### WHAT NEEDS TO BE DONE
The response should contain all of the data below, reproduced exactly, and no pictures.

=== DATA BELOW ===

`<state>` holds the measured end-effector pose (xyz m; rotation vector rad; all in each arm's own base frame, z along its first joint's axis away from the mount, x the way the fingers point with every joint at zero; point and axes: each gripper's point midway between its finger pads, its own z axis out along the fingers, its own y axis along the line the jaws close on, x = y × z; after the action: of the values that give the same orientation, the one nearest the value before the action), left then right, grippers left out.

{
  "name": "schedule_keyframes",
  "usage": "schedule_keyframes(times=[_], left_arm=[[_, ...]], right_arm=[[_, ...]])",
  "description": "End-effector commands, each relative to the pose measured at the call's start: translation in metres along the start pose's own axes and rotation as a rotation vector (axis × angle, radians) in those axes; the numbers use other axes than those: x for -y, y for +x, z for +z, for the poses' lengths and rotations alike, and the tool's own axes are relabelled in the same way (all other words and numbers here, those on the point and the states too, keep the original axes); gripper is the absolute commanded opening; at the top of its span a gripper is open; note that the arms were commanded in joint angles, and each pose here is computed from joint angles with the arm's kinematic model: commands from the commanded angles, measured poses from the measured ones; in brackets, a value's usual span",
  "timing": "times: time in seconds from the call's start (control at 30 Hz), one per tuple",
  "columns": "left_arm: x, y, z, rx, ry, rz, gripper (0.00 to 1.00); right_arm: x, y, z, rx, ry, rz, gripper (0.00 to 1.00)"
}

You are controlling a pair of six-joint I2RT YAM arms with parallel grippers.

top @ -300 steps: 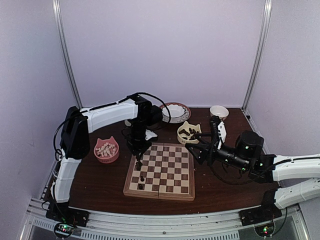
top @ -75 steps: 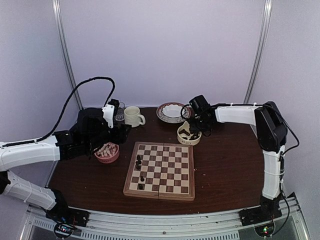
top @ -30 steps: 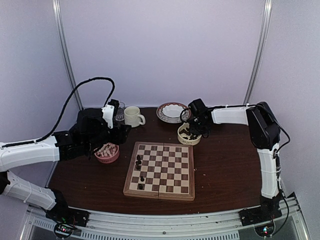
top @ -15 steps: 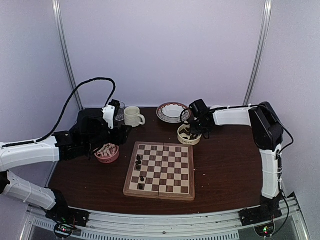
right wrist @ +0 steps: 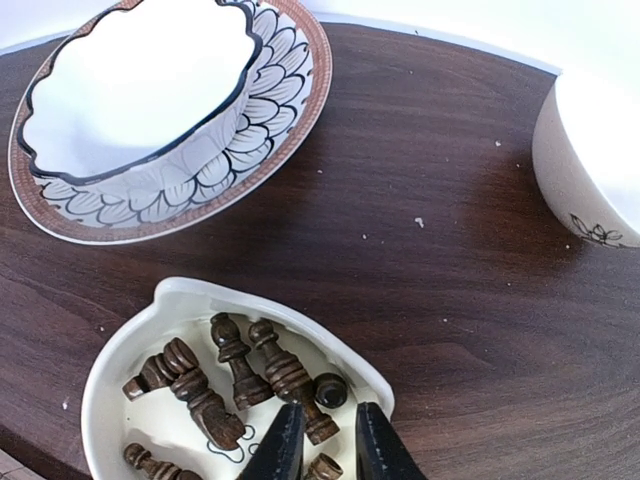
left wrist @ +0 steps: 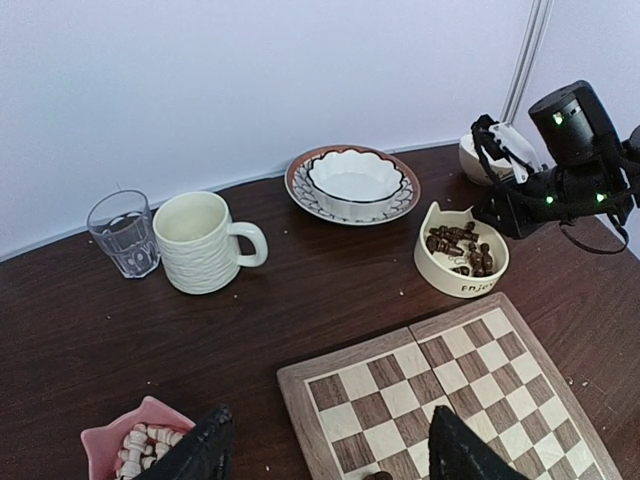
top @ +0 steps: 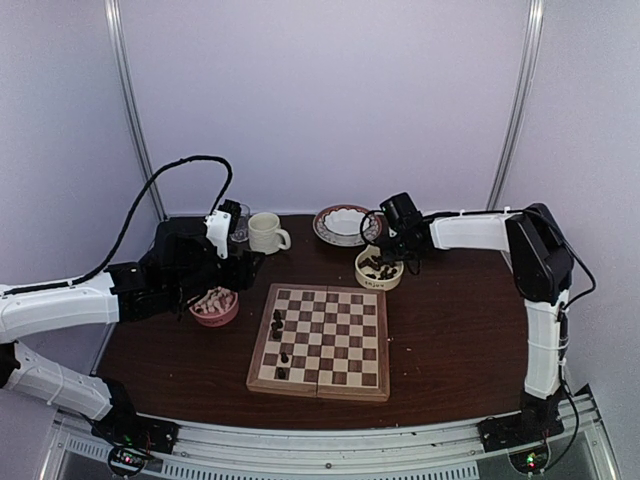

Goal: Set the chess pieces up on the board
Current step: Pick up the pawn from the storage box.

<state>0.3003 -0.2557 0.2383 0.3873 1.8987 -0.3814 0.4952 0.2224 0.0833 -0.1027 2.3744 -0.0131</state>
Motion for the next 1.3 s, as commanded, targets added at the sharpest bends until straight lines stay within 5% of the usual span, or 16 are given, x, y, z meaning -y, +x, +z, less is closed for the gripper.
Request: schedule_keyframes(times=[0.0, 1.27], left_arm=[[0.008, -0.015, 0.0, 0.038, 0.026, 0.002, 0.67], [0.009, -0.017, -0.001, 0.036, 0.028, 0.019, 0.67]], right_arm=[[0.001, -0.003, 0.006, -0.002, 0.039, -0.017, 0.22], [0.007, 0.003, 0.042, -0.002, 0.077, 0.045, 0.24]])
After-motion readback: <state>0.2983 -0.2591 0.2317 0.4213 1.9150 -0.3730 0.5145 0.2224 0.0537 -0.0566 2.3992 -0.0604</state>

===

### EXERCISE RESPONSE
`<state>` holds the measured end-effector pose (xyz m; rotation vector rad; all in each arm's own base frame, z along its first joint's axis away from the mount, x the way the fingers point with every joint at zero; point and axes: each gripper's point midway between its finger pads, its own z axis out along the fingers, its own y axis along the line the jaws close on, x = y × z; after the action: of the values that give the same orientation, the one nearest the value before the action), left then right, grippers left out.

{
  "name": "schedule_keyframes",
  "usage": "schedule_keyframes(times=[_], left_arm=[[_, ...]], right_arm=[[_, ...]])",
  "description": "End-effector commands, each relative to the pose measured at the call's start: translation in metres along the start pose's own axes and rotation as a rotation vector (axis × angle, radians) in those axes; the numbers use other axes than those: x for -y, y for +x, z for +z, for the poses' lengths and rotations alike, and the tool's own axes are relabelled in the same way (all other words and numbers here, those on the point and the states too, keep the original axes); gripper is the absolute commanded opening; at the top of its span a gripper is open; note that the arms were commanded in joint angles, and each pose here is computed from joint angles with the arm's kinematic model: commands from the commanded angles, measured poses from the measured ones; in brackets, a value's usual span",
  "timing": "times: time in seconds from the call's start (control at 30 Hz), one per tuple",
  "columns": "left_arm: x, y, z, rx, ry, rz, gripper (0.00 to 1.00); right_arm: x, y, z, rx, ry, rz, gripper (0.00 to 1.00)"
}

You are controlling a pair of six-joint I2RT YAM arms with parallel grippers.

top @ -300 steps: 
top @ -75 steps: 
top @ -30 steps: 
top @ -15 steps: 
right wrist @ +0 steps: 
left wrist @ +0 steps: 
top @ +0 steps: 

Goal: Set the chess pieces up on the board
Current step: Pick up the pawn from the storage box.

<state>0.3003 -0.2557 0.2383 0.3873 1.8987 -0.3814 0.4952 0.2224 0.0833 -0.1027 2.3744 -0.0131</state>
Motion for the next 1.3 s, as commanded, targets added at the sharpest bends until straight lines stay within 5% of the usual span, or 16 are given, x, y, z meaning -y, +x, +z, less is closed for the gripper.
Request: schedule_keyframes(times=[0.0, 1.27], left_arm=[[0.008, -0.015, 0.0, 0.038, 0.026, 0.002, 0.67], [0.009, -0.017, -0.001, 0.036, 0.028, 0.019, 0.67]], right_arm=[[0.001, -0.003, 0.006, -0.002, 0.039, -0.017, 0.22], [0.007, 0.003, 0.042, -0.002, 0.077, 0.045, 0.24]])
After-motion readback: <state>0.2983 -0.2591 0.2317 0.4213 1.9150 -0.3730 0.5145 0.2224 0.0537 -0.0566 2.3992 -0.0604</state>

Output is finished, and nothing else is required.